Temulawak termasuk tanaman Terne berbatang semu yang tumbuh merumpun, habitusnya dapat mencapai 2-2,5 m, tiap rumpun terdiri atas beberapa anakan (3-9), tiap tanaman memiliki 2-9 helai daun. Daunnya  berbentuk panjang agak lebar, lamina dan ibu tulang daun bergaris hitam. Panjang daun 50-55 cm, lebar ± 18 cm, tiap helai daun melekat  pada tangkai daun yang posisinya saling menutupi secara teratur, berbunga sepanjang tahun dengan warna kuning pangkal berwarna ungu, warna rimpang kuning dengan akar serabut.

Syarat Tumbuh

Iklim

Tumbuh baik di lahan-lahan yang teduh terlindung dari sinar matahari, namun memiliki adaptasi yang tinggi terhadap berbagai cuaca di daerah tropis.

Suhu udara yang baik untuk budidaya temulawak antara 19-30°C.

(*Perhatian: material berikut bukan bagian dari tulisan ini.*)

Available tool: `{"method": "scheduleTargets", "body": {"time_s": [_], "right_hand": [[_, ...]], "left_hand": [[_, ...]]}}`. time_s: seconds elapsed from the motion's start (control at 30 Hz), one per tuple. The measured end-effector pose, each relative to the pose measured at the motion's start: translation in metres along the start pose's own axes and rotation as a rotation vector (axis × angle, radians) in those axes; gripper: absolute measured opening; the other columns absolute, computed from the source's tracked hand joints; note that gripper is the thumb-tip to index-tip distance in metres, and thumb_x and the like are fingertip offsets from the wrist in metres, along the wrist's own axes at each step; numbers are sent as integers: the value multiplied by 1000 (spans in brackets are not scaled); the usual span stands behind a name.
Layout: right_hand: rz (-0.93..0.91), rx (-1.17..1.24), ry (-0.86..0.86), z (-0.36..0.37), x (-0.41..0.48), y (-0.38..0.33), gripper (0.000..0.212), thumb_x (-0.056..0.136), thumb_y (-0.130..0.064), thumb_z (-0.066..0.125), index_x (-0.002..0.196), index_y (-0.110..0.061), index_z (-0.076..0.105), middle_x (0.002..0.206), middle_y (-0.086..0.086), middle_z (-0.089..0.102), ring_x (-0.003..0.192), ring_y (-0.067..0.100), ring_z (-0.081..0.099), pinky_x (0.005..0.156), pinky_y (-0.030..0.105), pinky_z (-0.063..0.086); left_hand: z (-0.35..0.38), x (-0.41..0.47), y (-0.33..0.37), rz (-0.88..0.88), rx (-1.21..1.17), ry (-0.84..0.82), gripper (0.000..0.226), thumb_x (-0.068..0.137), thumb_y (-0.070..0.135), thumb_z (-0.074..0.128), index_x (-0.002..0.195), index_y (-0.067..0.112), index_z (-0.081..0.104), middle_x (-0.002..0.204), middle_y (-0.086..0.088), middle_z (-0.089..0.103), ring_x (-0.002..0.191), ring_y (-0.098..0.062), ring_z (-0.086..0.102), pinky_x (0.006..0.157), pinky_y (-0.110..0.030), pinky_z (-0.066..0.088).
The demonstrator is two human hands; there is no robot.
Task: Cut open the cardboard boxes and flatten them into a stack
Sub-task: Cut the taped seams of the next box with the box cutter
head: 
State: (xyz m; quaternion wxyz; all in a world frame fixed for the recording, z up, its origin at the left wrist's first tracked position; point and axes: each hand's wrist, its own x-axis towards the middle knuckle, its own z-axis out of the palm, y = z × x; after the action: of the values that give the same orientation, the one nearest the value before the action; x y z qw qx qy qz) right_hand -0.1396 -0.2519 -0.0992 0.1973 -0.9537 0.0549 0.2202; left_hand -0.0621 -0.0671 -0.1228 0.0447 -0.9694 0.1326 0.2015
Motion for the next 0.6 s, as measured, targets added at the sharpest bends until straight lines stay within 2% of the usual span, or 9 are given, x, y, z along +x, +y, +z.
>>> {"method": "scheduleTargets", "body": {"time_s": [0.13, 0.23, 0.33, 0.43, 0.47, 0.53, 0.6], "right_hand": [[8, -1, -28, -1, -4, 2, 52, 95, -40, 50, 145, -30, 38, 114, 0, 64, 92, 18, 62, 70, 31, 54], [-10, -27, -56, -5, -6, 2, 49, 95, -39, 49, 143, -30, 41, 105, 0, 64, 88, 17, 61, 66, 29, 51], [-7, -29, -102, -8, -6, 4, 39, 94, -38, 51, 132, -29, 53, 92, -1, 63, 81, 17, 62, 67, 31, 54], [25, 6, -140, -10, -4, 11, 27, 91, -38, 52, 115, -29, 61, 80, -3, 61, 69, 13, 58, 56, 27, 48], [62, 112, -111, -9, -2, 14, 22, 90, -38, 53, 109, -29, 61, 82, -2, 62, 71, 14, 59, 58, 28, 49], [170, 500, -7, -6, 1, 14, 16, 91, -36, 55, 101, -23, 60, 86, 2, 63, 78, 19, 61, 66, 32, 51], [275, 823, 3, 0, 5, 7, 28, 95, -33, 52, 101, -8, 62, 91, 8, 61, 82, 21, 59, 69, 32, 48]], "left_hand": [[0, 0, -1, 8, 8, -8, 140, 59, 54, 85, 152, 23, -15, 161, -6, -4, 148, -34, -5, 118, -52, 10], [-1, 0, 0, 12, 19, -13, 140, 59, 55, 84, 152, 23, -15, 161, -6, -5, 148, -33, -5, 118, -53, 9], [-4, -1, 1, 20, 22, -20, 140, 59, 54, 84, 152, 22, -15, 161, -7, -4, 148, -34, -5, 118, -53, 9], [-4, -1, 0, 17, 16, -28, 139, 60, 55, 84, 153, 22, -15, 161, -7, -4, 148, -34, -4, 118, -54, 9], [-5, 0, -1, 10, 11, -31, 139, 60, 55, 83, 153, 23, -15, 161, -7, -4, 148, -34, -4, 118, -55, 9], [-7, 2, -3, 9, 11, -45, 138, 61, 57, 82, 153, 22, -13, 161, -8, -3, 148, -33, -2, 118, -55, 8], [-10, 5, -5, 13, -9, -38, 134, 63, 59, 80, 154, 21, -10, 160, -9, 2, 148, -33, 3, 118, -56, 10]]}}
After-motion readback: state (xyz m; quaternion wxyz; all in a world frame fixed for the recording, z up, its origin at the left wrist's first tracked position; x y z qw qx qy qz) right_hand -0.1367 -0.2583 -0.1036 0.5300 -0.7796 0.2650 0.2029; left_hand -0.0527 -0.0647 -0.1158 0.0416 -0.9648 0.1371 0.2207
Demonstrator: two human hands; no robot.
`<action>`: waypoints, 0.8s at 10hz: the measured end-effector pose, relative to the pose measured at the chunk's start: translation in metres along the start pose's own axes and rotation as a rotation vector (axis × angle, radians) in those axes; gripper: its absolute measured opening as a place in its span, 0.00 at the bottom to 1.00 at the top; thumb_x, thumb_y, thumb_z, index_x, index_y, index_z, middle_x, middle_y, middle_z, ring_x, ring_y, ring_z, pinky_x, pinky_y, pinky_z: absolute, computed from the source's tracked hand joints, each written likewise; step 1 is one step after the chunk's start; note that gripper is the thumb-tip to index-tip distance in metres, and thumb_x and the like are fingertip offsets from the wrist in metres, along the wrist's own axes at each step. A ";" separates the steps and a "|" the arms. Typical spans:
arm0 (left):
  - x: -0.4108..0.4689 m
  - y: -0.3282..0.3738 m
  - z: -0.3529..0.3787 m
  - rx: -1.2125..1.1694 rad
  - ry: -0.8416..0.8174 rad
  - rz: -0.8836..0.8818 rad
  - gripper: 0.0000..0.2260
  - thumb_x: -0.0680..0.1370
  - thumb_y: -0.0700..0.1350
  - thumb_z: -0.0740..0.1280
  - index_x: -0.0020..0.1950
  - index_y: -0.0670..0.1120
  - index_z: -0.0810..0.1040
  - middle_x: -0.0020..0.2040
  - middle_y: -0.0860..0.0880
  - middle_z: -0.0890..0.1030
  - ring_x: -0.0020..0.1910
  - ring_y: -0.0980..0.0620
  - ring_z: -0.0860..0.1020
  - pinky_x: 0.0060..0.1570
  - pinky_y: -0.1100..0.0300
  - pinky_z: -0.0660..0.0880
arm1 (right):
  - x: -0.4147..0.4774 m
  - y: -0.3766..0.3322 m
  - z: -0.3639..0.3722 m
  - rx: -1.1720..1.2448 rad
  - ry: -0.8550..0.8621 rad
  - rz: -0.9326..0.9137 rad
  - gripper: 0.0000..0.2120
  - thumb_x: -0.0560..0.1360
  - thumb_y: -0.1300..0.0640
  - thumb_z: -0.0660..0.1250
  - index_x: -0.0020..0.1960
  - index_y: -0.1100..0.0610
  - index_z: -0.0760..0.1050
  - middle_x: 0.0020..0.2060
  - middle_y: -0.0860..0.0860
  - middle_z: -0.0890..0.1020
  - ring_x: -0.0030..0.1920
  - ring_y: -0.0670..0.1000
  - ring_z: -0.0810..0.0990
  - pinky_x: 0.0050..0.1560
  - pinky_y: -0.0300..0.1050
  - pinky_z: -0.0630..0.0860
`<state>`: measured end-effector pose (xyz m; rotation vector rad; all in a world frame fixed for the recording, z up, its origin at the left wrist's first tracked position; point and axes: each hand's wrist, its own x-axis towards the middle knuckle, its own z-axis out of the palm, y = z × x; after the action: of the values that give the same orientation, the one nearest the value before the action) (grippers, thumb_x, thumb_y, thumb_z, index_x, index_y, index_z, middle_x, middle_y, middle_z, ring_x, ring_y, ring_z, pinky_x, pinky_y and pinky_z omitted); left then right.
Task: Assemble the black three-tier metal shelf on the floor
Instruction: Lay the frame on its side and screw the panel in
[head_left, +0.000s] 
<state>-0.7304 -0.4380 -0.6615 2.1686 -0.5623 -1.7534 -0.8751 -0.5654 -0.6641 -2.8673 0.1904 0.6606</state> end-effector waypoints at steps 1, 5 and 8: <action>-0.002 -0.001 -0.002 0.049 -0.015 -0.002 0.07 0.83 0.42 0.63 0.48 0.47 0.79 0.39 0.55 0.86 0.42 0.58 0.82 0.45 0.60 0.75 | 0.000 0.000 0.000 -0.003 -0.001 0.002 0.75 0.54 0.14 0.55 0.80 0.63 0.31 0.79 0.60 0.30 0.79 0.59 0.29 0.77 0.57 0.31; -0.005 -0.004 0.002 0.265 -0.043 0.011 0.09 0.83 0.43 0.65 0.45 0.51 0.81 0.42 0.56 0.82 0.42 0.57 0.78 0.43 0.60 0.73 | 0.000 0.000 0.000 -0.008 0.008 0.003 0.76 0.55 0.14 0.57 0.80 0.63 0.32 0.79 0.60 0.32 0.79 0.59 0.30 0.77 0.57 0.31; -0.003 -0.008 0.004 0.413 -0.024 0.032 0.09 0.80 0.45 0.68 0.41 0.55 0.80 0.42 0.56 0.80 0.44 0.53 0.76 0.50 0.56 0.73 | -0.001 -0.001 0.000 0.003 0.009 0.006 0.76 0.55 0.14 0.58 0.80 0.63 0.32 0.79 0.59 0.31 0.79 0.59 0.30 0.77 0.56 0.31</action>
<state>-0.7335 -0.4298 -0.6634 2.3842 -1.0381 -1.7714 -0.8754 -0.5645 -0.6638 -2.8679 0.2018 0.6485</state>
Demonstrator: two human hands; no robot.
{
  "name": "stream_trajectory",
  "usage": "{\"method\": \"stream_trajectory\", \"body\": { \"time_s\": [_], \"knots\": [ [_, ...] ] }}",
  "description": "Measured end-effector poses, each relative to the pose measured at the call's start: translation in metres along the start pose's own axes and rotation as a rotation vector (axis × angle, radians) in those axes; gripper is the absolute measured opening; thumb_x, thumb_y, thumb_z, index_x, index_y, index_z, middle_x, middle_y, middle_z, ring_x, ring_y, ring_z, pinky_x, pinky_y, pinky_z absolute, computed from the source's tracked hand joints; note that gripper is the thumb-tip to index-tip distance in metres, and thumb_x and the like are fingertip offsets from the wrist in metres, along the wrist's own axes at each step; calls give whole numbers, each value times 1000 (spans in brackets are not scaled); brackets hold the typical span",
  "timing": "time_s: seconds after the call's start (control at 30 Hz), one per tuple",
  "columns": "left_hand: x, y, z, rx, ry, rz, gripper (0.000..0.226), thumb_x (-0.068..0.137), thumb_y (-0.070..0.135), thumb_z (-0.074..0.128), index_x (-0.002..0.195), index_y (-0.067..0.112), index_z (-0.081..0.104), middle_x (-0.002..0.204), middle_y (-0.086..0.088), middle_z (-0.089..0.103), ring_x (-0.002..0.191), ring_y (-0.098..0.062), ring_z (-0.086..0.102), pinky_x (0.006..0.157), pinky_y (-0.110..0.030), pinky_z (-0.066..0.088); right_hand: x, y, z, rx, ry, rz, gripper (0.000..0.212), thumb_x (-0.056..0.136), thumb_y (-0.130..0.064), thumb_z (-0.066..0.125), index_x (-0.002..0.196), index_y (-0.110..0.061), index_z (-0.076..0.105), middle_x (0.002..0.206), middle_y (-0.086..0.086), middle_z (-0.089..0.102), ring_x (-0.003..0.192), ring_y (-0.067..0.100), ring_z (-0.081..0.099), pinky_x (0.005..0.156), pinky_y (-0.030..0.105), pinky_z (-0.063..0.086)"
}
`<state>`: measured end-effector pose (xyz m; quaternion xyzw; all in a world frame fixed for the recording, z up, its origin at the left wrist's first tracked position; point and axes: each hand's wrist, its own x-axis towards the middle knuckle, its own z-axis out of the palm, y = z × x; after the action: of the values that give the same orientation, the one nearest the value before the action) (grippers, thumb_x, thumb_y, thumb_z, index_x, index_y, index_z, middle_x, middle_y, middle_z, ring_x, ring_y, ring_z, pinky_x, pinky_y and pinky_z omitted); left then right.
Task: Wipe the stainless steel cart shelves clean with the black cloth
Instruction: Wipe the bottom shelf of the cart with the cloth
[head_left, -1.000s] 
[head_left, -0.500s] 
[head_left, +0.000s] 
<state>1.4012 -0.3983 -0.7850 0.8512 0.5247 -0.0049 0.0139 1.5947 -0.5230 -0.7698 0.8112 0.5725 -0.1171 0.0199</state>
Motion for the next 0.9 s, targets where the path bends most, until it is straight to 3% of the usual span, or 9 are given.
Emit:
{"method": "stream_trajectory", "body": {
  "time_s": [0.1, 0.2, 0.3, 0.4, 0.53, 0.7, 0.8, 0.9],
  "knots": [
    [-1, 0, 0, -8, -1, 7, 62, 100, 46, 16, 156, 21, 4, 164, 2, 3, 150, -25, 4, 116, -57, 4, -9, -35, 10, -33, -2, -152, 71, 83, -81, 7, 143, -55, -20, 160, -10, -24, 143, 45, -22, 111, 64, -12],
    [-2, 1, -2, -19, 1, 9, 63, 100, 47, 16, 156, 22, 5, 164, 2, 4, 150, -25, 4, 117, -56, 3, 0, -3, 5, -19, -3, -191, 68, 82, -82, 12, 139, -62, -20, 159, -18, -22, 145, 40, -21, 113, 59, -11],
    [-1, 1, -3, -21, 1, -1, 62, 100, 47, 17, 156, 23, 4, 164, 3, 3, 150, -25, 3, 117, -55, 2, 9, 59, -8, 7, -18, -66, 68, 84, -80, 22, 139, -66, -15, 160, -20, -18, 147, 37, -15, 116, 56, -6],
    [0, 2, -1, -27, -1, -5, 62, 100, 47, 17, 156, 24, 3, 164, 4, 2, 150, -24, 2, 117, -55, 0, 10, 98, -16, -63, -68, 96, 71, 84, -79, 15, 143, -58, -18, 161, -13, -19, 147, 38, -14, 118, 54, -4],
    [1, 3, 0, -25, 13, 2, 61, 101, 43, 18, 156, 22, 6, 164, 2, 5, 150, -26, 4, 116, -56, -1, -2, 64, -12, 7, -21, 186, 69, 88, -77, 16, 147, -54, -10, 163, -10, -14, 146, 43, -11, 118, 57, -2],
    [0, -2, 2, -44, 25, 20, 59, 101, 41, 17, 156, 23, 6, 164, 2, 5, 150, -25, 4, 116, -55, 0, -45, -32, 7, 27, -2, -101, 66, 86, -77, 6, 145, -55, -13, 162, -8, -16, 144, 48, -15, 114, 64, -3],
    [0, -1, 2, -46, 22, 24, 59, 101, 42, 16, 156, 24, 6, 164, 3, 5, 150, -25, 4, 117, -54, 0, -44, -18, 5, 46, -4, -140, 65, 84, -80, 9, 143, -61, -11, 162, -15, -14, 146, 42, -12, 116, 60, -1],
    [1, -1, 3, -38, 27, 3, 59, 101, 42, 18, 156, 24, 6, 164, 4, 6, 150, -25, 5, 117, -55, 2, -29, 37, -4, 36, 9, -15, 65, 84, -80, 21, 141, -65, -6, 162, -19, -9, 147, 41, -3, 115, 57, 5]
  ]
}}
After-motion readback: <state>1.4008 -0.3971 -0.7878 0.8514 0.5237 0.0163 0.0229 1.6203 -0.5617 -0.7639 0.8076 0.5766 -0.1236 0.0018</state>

Curah hujan yang diperlukan antara 1.000-4.000 mm/tahun.

Media tanam

Perakaran temulawak dapat beradaptasi dengan baik pada berbagai jenis tanah. Namun untuk memproduksi rimpang yang optimal diperlukan tanah yang subur, gembur, drainase baik. Tanah liat berpasir yang paling ideal. Pemberian pupuk organik dan anorganik diperlukan untuk memberi unsur hara yang cukup.

Ketinggian Tempat

Temu lawak dapat tumbuh pada ketinggian tempat 5 - 1.000 m dpl, ketinggian optimum 750 m dpl, kandungan pati tertinggi di dalam rimpang diperoleh pada tanaman pada ketinggian 240 m dpl.